Проходит несколько минут очередной молчаливой поездки, и я делаю тише орущее радио Доминика.
– Что случилось с твоими родителями?
У него подергивается мускул на подбородке, и Доминик бросает на меня взгляд, который мне не понять.
Когда он снова врубает радио и переключает передачу, чтобы разогнаться, я понимаю, что поддерживать разговор Доминик не собирается. Я в недоумении наблюдаю за ним, сбитая с толку из-за перемены в его настроении и невыносимо красивой маски на лице, а еще из-за секретов, которые он так тщательно оберегает. В этом плане Доминик очень походит на Шона. Когда им задаешь вопросы, оба уклончиво отвечают, словно прошли и достигли вершин мастерства на уроках лаконичных ответов. Я выдыхаю, надув щеки, и решаю погодить с вопросами. Смысла никакого. Доминик снова стал неприступным, на это указывают его невербальные знаки. Я ухожу в себя, пока мы не подъезжаем к гаражу.
Доминик паркуется возле гаражного отсека и вылетает из машины так, словно хочет уйти от меня как можно скорее. Я же сижу в машине и смотрю, как он, не оглядываясь, заходит в мастерскую. День сегодня выдался, мягко говоря, насыщенным и немного познавательным.
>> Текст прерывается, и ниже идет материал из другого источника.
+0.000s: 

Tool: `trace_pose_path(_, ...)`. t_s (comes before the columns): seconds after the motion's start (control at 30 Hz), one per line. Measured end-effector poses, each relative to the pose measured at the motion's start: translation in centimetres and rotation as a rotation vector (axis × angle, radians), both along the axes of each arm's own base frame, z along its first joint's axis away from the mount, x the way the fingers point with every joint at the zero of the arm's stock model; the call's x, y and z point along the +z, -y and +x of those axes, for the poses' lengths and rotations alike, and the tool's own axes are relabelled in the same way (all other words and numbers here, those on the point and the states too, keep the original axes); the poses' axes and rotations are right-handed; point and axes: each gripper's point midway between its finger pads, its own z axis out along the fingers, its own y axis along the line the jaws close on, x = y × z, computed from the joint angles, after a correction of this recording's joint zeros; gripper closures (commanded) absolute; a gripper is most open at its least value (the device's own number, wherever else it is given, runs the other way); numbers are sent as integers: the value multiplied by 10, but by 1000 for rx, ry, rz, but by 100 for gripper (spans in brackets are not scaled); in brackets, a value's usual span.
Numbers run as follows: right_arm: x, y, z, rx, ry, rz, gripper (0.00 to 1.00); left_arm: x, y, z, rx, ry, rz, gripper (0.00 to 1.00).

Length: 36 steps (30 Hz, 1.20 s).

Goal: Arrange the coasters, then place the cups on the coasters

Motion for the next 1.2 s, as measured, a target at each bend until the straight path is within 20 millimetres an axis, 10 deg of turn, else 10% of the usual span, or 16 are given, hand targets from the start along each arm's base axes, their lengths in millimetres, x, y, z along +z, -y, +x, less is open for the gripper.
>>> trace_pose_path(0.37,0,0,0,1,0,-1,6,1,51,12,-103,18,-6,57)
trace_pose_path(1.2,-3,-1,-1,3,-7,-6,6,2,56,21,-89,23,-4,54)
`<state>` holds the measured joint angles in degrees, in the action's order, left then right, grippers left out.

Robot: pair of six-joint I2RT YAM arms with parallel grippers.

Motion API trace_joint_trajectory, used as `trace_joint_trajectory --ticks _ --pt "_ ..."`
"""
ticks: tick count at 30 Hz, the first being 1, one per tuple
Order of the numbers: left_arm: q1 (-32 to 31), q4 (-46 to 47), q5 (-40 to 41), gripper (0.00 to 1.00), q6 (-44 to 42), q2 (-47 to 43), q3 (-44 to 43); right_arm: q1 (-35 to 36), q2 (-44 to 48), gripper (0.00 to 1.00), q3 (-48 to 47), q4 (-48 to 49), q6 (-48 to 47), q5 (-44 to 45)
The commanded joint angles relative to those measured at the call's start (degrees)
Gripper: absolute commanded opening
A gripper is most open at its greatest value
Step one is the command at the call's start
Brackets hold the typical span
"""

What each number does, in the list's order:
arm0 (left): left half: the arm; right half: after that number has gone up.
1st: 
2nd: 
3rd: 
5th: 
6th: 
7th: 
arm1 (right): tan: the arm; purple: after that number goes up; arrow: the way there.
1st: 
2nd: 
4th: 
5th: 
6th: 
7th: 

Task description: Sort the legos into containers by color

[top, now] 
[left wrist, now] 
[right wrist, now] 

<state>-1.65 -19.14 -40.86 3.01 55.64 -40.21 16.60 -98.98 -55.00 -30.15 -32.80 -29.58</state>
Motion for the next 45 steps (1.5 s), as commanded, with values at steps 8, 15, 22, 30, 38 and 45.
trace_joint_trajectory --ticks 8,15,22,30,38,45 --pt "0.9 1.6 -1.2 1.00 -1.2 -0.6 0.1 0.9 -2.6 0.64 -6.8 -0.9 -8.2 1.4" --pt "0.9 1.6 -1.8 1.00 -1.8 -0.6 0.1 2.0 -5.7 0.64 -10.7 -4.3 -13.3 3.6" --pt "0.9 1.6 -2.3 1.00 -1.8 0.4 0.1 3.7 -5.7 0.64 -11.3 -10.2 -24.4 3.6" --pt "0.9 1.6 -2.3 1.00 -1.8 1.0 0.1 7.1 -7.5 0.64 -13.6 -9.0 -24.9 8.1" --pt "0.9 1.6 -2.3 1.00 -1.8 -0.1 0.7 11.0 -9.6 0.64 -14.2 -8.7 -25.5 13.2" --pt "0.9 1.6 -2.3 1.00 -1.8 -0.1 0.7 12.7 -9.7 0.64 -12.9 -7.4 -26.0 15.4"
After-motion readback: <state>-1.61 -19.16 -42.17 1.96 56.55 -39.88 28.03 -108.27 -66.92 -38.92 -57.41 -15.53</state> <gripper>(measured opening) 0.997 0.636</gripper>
Мое внимание привлекает огневая вспышка, и через лобовое стекло я замечаю Шона, захлопывающего свою зажигалку.
Он подходит ко мне, когда я вылезаю из машины.
– Как понимаю, все прошло не лучшим образом?
– С какой стати ты прислал за мной этого человека?
Он еле слышно посмеивается, но в глазах веселья нет.
– Что происходит у тебя в голове, Щеночек?
Я обхватываю его руками, и Шон осторожно выдыхает облако дыма, чтобы оно не коснулось моего лица.
– Просто рада тебя видеть.
– Это правда? – В его словах не звучат обвинительные нотки, но я знаю, что он видел, с каким неприкрытым интересом я смотрю на его соседа. Впрочем, Шон знает Доминика как никто другой. Уж он-то в курсе, что какие-то один-два часа наедине с его другом могут быть невыносимыми и утомительными.
Шон бросает сигарету и притягивает меня к себе, поцелуем стирая эту загадку. Когда он отстраняется, я с силой хватаю его за волосы.
– Почему ты не заехал за мной?
– Пара причин, одна из которых – непредвиденная и принудительная рабочая встреча в выходной день.
– О да?
Он улыбается мне.
– Ты отлично сражалась, детка.
Это моя первая настоящая улыбка за день.